**YOUR TASK**:
Give a verbatim copy of the data, leaving the pictures out.

*** Begin section ***

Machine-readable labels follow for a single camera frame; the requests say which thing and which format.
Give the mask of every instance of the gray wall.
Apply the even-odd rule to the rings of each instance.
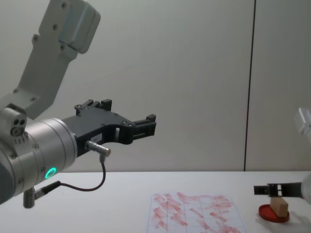
[[[243,170],[254,2],[89,2],[102,15],[94,41],[39,119],[112,99],[114,112],[130,120],[155,113],[158,125],[154,137],[106,144],[109,171]],[[0,97],[17,85],[47,4],[0,2]],[[310,12],[308,0],[257,1],[247,170],[311,168],[293,121],[311,106]],[[100,169],[89,153],[68,171]]]

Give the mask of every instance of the paper sheet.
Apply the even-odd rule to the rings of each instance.
[[[154,194],[147,233],[247,233],[232,199],[181,192]]]

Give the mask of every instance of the small wooden cube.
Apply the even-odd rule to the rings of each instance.
[[[287,216],[288,203],[283,198],[271,198],[270,207],[278,217]]]

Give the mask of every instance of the green indicator light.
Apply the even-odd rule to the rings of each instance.
[[[52,177],[53,175],[55,175],[56,172],[57,172],[57,169],[55,167],[50,168],[47,174],[45,174],[45,179]]]

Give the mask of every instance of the table surface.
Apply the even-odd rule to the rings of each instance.
[[[310,233],[311,205],[287,198],[291,219],[286,224],[266,222],[258,207],[269,203],[255,196],[254,185],[301,182],[310,172],[116,172],[107,173],[104,186],[94,192],[60,187],[36,201],[33,209],[22,206],[19,195],[0,206],[0,231],[4,233],[145,233],[151,195],[177,192],[225,194],[239,209],[249,233]],[[63,173],[36,188],[60,180],[79,187],[94,187],[101,173]]]

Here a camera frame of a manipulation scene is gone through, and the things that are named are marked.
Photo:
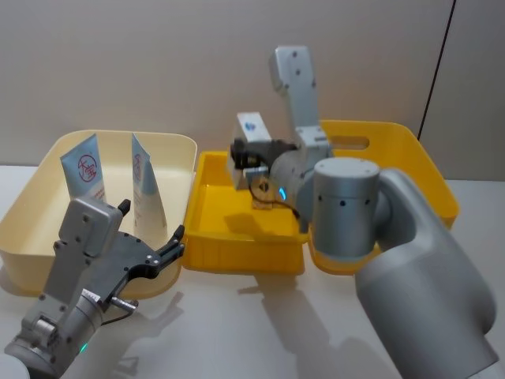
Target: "gray robot arm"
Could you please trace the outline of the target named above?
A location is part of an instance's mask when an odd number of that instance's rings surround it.
[[[272,153],[265,145],[278,142],[235,141],[235,177],[250,166],[267,176],[276,201],[296,210],[301,231],[311,225],[313,245],[332,259],[360,260],[380,245],[383,253],[355,275],[357,295],[405,379],[504,379],[484,337],[496,316],[485,281],[405,174],[332,157],[314,111],[308,54],[280,47],[271,59],[296,148]],[[254,185],[253,176],[242,177]]]
[[[110,306],[123,309],[126,316],[135,311],[137,301],[119,298],[125,285],[138,277],[154,279],[182,256],[183,226],[154,251],[118,231],[128,211],[129,201],[118,208],[94,199],[70,202],[43,293],[5,349],[23,362],[31,379],[60,378],[98,328],[111,322],[105,320]]]

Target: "robot end effector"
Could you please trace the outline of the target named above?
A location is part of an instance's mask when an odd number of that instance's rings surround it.
[[[154,279],[182,256],[183,226],[156,251],[118,232],[129,206],[129,201],[117,208],[95,199],[70,201],[43,293],[5,349],[28,368],[32,379],[63,375],[100,326],[136,310],[137,301],[119,298],[126,284],[138,277]],[[124,310],[125,316],[104,320],[110,306]]]

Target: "bin handle cutout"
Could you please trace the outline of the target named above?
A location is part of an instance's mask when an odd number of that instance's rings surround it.
[[[330,143],[338,150],[365,150],[370,145],[367,137],[332,136]]]

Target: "white table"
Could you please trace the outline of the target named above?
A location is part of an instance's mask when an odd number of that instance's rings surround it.
[[[35,172],[0,167],[0,217]],[[505,182],[450,181],[461,214],[453,231],[496,293],[488,334],[505,362]],[[0,271],[0,347],[19,330],[32,298]],[[349,277],[215,275],[183,270],[131,318],[98,331],[65,379],[398,378]]]

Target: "yellow plastic bin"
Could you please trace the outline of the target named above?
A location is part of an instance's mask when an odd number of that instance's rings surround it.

*** End section ***

**SOLUTION TO THE PROBLEM**:
Machine-readable labels follow for a single camera frame; the requests say which thing and which format.
Give the mask of every instance of the gray wall.
Apply the even-odd rule to the rings of each instance.
[[[243,170],[254,2],[89,2],[102,15],[94,41],[39,119],[112,99],[114,112],[130,120],[155,113],[158,125],[154,137],[106,144],[109,171]],[[0,97],[17,85],[47,4],[0,2]],[[310,12],[308,0],[257,1],[247,170],[311,168],[293,121],[311,106]],[[100,169],[89,153],[68,171]]]

Give the mask of every instance of the paper sheet.
Apply the even-odd rule to the rings of each instance.
[[[154,194],[147,233],[247,233],[232,199],[181,192]]]

Give the mask of every instance of the small wooden cube.
Apply the even-odd rule to the rings of each instance.
[[[287,216],[288,203],[283,198],[271,198],[270,207],[278,217]]]

Give the mask of every instance of the green indicator light.
Apply the even-odd rule to the rings of each instance.
[[[52,177],[53,175],[55,175],[56,172],[57,172],[57,169],[55,167],[50,168],[47,174],[45,174],[45,179]]]

Give the mask of every instance of the table surface.
Apply the even-odd rule to the rings of each instance.
[[[310,233],[311,205],[287,198],[291,219],[286,224],[266,222],[258,207],[269,203],[255,196],[254,185],[301,182],[310,172],[116,172],[107,173],[104,186],[94,192],[60,187],[36,201],[33,209],[22,206],[19,195],[0,206],[0,231],[4,233],[145,233],[151,195],[177,192],[225,194],[239,209],[249,233]],[[63,173],[36,188],[60,180],[79,187],[94,187],[101,173]]]

Here a camera frame of a manipulation scene is gone through, and the things that are named are marked.
Photo:
Target: "gray robot arm"
Could you please trace the outline of the target named above?
A location is part of an instance's mask when an odd number of that instance's rings surround it.
[[[272,153],[265,145],[278,142],[235,141],[235,177],[250,166],[267,176],[276,201],[296,210],[301,231],[311,225],[313,245],[332,259],[360,260],[380,245],[383,253],[355,275],[357,295],[405,379],[504,379],[484,337],[496,316],[485,281],[405,174],[332,157],[314,111],[308,54],[280,47],[271,59],[296,148]],[[254,185],[253,176],[242,177]]]
[[[110,306],[123,309],[126,316],[135,311],[137,301],[119,298],[125,285],[138,277],[154,279],[182,256],[183,226],[154,251],[118,231],[128,211],[129,201],[118,208],[94,199],[70,202],[43,293],[5,349],[23,362],[31,379],[60,378],[98,328],[111,322],[105,320]]]

Target: "robot end effector"
Could you please trace the outline of the target named above?
A location is part of an instance's mask when an odd number of that instance's rings surround it.
[[[154,279],[182,256],[183,226],[156,251],[118,232],[129,206],[129,201],[117,208],[95,199],[70,201],[43,293],[5,349],[28,368],[32,379],[63,375],[100,326],[136,310],[137,301],[119,298],[126,284],[138,277]],[[124,310],[125,316],[104,320],[110,306]]]

Target: "bin handle cutout"
Could you please trace the outline of the target named above?
A location is part of an instance's mask when an odd number of that instance's rings surround it.
[[[330,143],[338,150],[365,150],[370,145],[367,137],[332,136]]]

Target: "white table"
Could you please trace the outline of the target named above?
A location is part of an instance's mask when an odd number of that instance's rings surround it.
[[[35,172],[0,167],[0,217]],[[505,182],[450,181],[461,214],[453,231],[496,293],[488,334],[505,362]],[[0,271],[0,347],[19,330],[32,298]],[[349,277],[215,275],[183,270],[131,318],[98,331],[65,379],[398,378]]]

Target: "yellow plastic bin"
Could you please trace the outline of the target named above?
A location is part of an instance's mask when an odd number of that instance's rings surround it.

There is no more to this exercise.